*Task*
Return the listing below exactly as it stands. Pictures stay out.

▬▬▬▬▬▬▬▬▬▬

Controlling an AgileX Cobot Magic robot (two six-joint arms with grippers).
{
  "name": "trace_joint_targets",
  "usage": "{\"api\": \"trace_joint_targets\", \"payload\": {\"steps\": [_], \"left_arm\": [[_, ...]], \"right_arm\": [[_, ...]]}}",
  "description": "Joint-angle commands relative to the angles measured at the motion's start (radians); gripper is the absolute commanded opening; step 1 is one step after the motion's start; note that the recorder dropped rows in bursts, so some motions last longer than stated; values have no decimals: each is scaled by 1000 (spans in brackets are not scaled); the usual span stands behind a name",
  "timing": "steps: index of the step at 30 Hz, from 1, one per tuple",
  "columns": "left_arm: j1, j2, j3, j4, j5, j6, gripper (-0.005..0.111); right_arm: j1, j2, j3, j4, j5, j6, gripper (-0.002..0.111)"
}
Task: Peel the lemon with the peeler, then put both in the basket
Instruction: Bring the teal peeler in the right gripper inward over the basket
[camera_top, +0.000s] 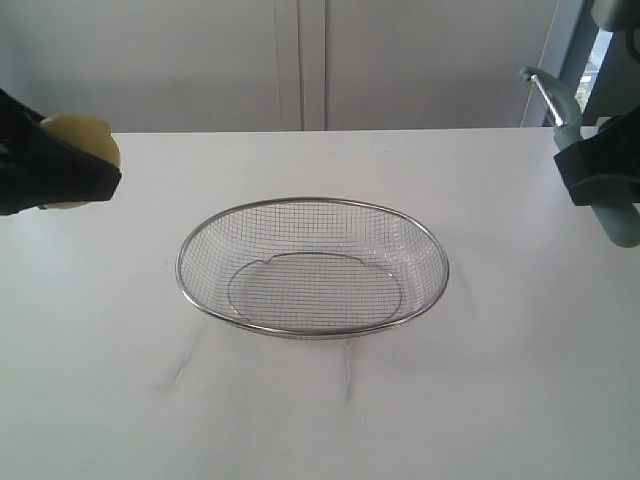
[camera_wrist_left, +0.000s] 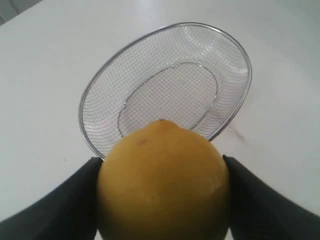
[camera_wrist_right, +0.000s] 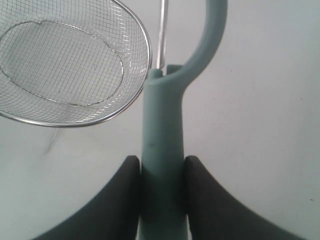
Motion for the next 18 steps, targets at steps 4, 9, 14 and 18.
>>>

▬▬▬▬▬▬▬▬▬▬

*Output for this task*
Controlling an AgileX Cobot Magic robot (two six-joint arms with grippers).
{
  "name": "trace_joint_targets",
  "usage": "{\"api\": \"trace_joint_targets\", \"payload\": {\"steps\": [_], \"left_arm\": [[_, ...]], \"right_arm\": [[_, ...]]}}",
  "description": "Joint-angle commands relative to the angles measured at the motion's start (radians); gripper is the absolute commanded opening; step 1 is one step after the motion's start; note that the recorder dropped rows in bursts, so some motions last longer than stated; values have no decimals: each is scaled by 1000 (spans in brackets are not scaled); the usual span stands behind a name",
  "timing": "steps: index of the step at 30 Hz, from 1, one per tuple",
  "columns": "left_arm: j1, j2, j3, j4, j5, j6, gripper (-0.005..0.111); right_arm: j1, j2, j3, j4, j5, j6, gripper (-0.002..0.111)"
}
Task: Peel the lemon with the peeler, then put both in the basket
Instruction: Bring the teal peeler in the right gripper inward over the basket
[camera_top, +0.000s] 
[camera_wrist_left, +0.000s] 
[camera_wrist_right, +0.000s] 
Motion for the next 18 steps, targets at steps 4, 9, 14 and 18.
>>>

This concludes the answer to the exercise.